Directed by Mike Nichols

United States, 1971

If you start with Who’s Afraid of Virginia Woolf? and The Graduate it becomes easier to forget “lesser” films, but Mike Nichols’ immediate follow-ups, Catch-22 and Carnal Knowledge are, if not historical landmarks, at least representations of continuing cinematic ambition.

Carnal Knowledge, boasting Jack Nicholson fresh off of Five Easy Pieces, Art Garfunkel in his second consecutive Nichols film, Ann-Margaret at the height of her popularity, and a young Candice Bergen, is oft-talked about as the sexual dystopia of the 1970s.

Told in vignettes spanning from college to divorce and beyond, Carnal Knowledge finds Jonathan (Nicholson) and Sandy (Garfunkel) in various relationships with women throughout the years, each man progressively becoming more cynical towards the opposite sex.

As with many Nichols films, the success of Carnal Knowledge relies first and foremost on the performances, followed closely by the director’s trademark style of rapid-fire blocking.  Nicholson is a revelation.  Capitalizing on the angst of his Robert Dupea character from Five Easy Pieces, anticipating some of the more lascivious roles (and real-life experiences) for which he will become known, and ultimately as solitarily despondent and maniacal as Jack Torrance from The Shining, his Jonathan transitions from creeping cat to prowling tiger to ravenous lion. Opposite, Garfunkel tries to keep up but can’t…or won’t.  To Jonathan’s lion, he always stays a cat – ultimately optimistic about the possibility of love, no matter how frequently he is beaten down.
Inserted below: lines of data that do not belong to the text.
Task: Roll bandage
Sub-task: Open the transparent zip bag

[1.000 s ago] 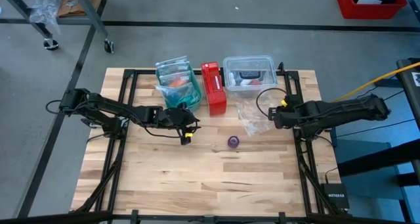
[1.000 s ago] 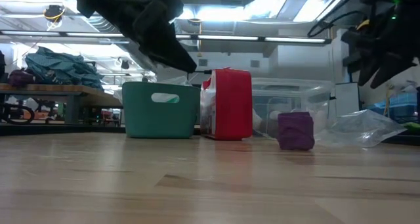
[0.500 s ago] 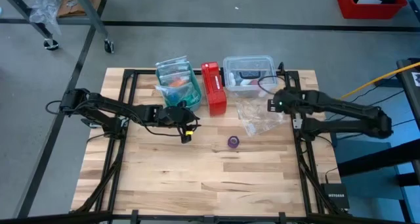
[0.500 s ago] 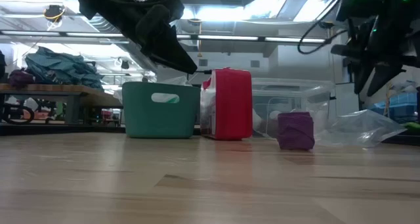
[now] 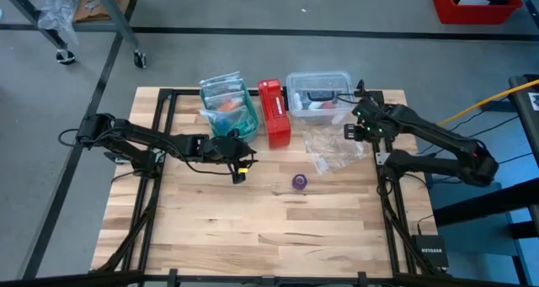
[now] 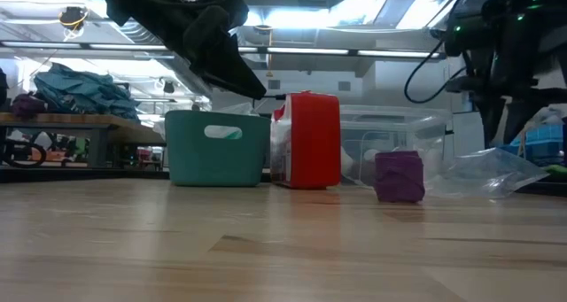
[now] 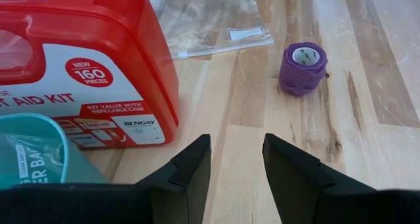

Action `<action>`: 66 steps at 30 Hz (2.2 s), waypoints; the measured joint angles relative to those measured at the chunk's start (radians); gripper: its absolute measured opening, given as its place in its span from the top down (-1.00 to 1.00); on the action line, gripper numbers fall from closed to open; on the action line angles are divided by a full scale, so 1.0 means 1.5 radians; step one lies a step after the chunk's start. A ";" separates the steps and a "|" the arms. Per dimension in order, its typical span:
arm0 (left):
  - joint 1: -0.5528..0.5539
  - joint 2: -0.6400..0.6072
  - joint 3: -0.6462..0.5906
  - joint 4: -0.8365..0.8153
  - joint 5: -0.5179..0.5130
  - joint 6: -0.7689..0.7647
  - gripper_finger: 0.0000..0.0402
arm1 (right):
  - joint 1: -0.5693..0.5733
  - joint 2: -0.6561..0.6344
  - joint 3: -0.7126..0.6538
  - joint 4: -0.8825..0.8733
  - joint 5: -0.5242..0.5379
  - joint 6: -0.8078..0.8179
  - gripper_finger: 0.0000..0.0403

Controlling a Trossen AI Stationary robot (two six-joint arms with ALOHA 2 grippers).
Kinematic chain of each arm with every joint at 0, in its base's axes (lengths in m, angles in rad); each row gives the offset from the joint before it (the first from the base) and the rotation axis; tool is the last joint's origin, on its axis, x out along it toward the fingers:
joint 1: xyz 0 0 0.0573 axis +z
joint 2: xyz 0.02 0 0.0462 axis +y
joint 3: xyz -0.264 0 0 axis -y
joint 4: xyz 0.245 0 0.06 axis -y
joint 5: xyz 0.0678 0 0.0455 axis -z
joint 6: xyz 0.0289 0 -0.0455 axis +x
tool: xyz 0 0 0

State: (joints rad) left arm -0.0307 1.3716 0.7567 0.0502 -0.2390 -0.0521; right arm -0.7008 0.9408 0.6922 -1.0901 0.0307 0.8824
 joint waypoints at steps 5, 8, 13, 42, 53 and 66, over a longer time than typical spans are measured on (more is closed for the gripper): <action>0.000 0.000 0.000 0.000 0.000 0.000 0.35 | -0.032 0.056 0.000 0.055 -0.028 -0.042 0.34; 0.000 0.000 0.000 0.000 0.000 0.000 0.35 | -0.050 0.086 0.001 0.073 -0.028 -0.066 0.34; 0.000 0.000 0.000 0.000 0.000 0.000 0.35 | -0.070 0.119 0.001 0.062 -0.009 -0.088 0.34; 0.000 0.000 0.000 -0.001 0.000 0.000 0.35 | -0.070 0.116 0.001 0.086 -0.114 -0.151 0.97; 0.000 0.000 0.000 -0.001 0.000 -0.013 0.35 | -0.070 -0.021 0.059 -0.032 -0.121 -0.175 0.99; 0.000 0.000 0.000 0.124 0.000 -0.021 0.35 | -0.070 -0.208 0.280 -0.095 -0.133 -0.178 0.99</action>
State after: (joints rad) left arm -0.0307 1.3716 0.7567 0.2357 -0.2390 -0.0834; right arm -0.8055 0.6288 1.1123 -1.2327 -0.1688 0.6157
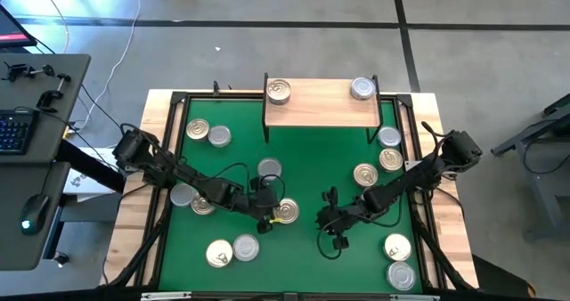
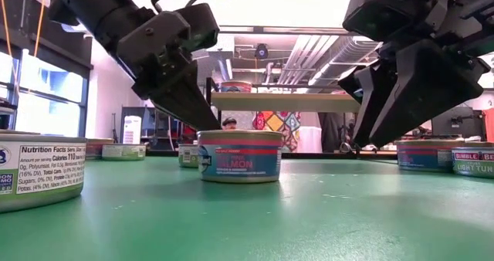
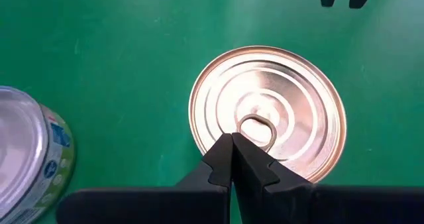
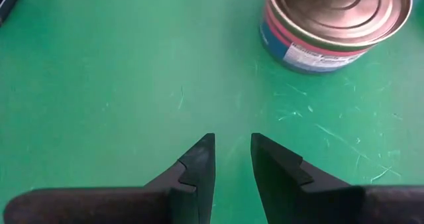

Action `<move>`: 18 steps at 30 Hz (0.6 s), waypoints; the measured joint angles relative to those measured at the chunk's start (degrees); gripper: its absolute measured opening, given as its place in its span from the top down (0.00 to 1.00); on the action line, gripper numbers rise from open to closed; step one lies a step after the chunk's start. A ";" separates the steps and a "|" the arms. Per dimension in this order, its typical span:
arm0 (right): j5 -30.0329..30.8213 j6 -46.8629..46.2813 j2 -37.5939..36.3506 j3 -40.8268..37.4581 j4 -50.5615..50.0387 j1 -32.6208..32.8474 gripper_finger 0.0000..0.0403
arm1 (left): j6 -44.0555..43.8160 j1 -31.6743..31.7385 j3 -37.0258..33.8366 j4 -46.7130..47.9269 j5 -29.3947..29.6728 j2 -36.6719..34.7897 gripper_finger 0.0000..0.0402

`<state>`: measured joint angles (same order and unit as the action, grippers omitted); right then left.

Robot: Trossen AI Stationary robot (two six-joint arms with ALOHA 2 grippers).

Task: Stack canned seafood by type on shelf
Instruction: Put the blue pink tuna can on the shelf

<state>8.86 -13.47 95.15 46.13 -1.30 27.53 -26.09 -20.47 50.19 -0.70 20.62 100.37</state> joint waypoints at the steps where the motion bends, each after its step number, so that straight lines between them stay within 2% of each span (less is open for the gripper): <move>1: 0.00 0.01 0.00 0.00 0.00 -0.03 0.78 | 0.54 -0.07 -0.07 -0.58 0.14 -0.26 1.00; 5: -0.01 0.45 0.00 0.00 0.04 -0.15 0.78 | 2.94 -0.35 -0.07 -2.57 1.69 -1.79 1.00; 10: 0.00 0.48 0.00 0.00 0.04 -0.15 0.78 | 2.21 0.48 -0.56 -0.14 2.11 -1.52 1.00; 18: -0.01 0.50 0.00 0.00 0.09 -0.15 0.78 | -0.81 3.18 -8.11 -13.00 -0.08 -1.76 1.00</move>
<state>8.85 -12.97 95.15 46.13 -1.21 27.38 -26.91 -17.29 42.09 -13.70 20.53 98.61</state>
The third act of the film finds Nichols and screenwriter Jules Feiffer at their most daring.  Set pieces include a past-girlfriends slideshow and a futuristic-looking, over-white condominium.  At the point that the two protagonists look to finally diverge, Nichols and Feiffer bring them back together, ending the film with an eerie, ominous encounter with a prostitute (Rita Moreno).
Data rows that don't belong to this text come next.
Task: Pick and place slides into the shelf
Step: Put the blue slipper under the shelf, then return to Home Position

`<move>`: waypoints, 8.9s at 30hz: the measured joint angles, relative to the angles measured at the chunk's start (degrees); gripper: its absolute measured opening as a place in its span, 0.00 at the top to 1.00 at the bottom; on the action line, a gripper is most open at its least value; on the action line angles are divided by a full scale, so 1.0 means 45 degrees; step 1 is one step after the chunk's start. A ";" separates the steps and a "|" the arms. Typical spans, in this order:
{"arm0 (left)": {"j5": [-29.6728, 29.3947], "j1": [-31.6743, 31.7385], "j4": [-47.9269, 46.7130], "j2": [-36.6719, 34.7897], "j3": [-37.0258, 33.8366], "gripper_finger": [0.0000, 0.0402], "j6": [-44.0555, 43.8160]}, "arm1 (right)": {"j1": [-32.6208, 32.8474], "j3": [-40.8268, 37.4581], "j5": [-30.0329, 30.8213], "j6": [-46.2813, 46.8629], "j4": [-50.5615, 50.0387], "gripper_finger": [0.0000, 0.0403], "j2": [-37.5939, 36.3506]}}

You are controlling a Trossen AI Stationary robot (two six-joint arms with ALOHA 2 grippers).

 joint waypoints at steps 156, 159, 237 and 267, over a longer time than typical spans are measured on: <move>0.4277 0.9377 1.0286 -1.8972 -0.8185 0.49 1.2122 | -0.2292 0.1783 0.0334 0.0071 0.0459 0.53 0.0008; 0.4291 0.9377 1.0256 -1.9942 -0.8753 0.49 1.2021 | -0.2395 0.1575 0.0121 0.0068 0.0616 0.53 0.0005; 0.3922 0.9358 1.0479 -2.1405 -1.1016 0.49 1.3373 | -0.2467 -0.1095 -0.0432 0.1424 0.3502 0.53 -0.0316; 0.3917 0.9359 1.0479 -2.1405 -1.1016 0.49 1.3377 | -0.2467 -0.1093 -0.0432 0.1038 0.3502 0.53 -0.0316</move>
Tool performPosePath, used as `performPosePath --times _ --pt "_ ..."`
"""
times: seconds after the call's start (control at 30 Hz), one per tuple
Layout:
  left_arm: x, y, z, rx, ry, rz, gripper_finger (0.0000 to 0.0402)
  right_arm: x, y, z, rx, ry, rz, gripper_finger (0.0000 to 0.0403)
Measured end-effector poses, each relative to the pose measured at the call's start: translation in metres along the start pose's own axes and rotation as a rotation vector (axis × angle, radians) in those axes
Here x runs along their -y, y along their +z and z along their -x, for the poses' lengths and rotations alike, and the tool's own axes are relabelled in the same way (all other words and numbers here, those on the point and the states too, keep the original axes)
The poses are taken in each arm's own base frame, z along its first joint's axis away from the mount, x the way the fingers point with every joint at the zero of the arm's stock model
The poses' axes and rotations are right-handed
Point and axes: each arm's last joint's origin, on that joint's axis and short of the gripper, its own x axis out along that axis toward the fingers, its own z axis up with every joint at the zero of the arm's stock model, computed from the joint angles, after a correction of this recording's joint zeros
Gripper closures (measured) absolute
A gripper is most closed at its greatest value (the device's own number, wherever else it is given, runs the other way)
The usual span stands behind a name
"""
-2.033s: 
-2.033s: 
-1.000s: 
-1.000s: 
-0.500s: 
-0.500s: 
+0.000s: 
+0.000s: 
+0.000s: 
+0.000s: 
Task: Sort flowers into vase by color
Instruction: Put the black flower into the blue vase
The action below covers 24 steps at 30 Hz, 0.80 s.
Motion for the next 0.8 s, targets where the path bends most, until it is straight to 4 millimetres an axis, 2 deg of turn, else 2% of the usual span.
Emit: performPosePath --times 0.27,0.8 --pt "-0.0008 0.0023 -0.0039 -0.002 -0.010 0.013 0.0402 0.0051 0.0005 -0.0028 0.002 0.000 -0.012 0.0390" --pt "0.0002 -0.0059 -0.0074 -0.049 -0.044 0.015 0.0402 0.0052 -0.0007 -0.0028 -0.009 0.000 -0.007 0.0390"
Carnal Knowledge’s staying power is remarkable.  The technique of the film – including a memorable moment at the end, where amidst a sexual mantra, the background behind Rita Moreno’s Louise seems to move endlessly – is fresh even today.  Its messages of sexual irresponsibility, frivolity, and hopelessness, combined with a pejorative view of marriage are, while products of the 1950s-70s in which its set, in the end very much in tune with current day.
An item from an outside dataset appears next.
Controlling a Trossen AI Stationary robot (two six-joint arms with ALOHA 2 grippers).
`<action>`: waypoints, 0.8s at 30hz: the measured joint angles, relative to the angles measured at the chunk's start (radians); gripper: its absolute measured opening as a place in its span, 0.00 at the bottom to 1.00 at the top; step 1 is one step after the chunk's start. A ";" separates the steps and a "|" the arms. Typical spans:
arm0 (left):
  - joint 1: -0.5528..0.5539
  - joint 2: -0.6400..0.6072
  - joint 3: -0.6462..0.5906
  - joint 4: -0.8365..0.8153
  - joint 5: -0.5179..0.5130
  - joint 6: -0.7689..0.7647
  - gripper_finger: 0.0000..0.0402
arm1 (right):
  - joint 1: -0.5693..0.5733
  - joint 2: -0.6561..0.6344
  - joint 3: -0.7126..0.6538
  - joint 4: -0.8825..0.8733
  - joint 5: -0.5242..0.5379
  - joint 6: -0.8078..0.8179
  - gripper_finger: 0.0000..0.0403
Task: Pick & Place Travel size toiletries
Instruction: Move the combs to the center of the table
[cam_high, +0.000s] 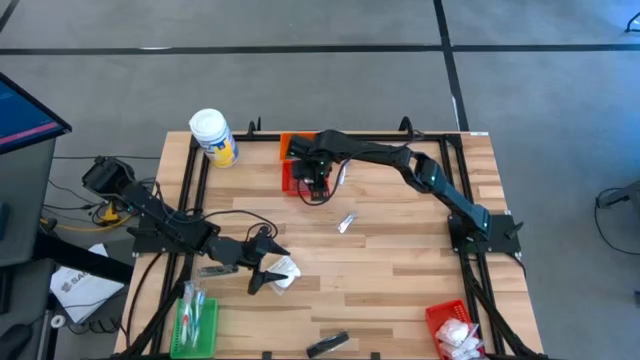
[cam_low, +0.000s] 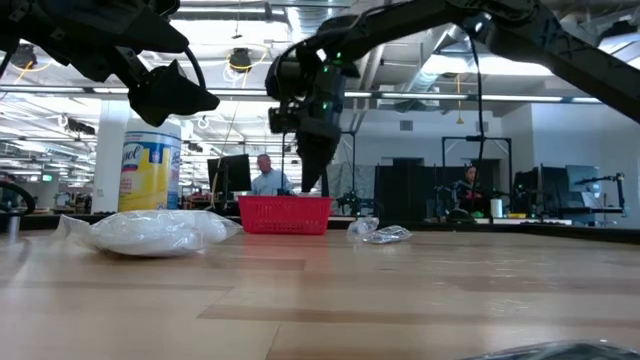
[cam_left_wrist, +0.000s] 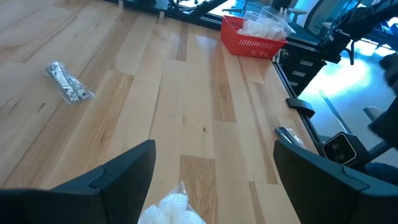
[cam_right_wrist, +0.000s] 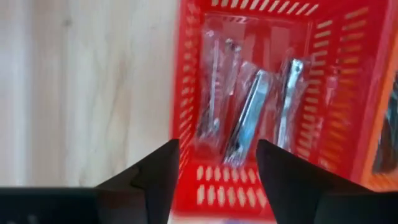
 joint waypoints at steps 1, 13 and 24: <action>0.000 0.000 0.000 0.000 0.000 0.000 0.79 | 0.002 -0.010 0.000 -0.011 0.011 0.007 0.52; 0.000 0.000 0.000 0.001 0.000 0.001 0.79 | 0.007 -0.136 0.000 -0.244 0.046 0.109 0.51; 0.000 0.000 0.000 0.001 0.000 0.000 0.79 | 0.033 -0.298 0.000 -0.383 -0.088 0.220 0.51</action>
Though the film’s structure is certainly male-centric, the sexual politics at its heart are neither male nor female-dominated.  It’s also not exactly flattering toward its protagonists, particularly Jonathan who ends up sprawled lazily on a couch trying to combat his erectile dysfunction.

To take Carnal Knowledge within its director’s filmography pits it as a bit of a transition film.  Two genre pictures (Day of the Dolphin and The Fortune) follow immediately, and Nichols’ 1980s decade is littered with female-oriented dramatic comedies.  If Carnal Knowledge has a cousin within the oeuvre, it doesn’t show its head until 1994 with Wolf and then again with the 2004’s Closer.  Even those films, for all of their lust, animalistic tendencies, and ménage a trois, don’t reach the same emotional nadir that this 1971 film does.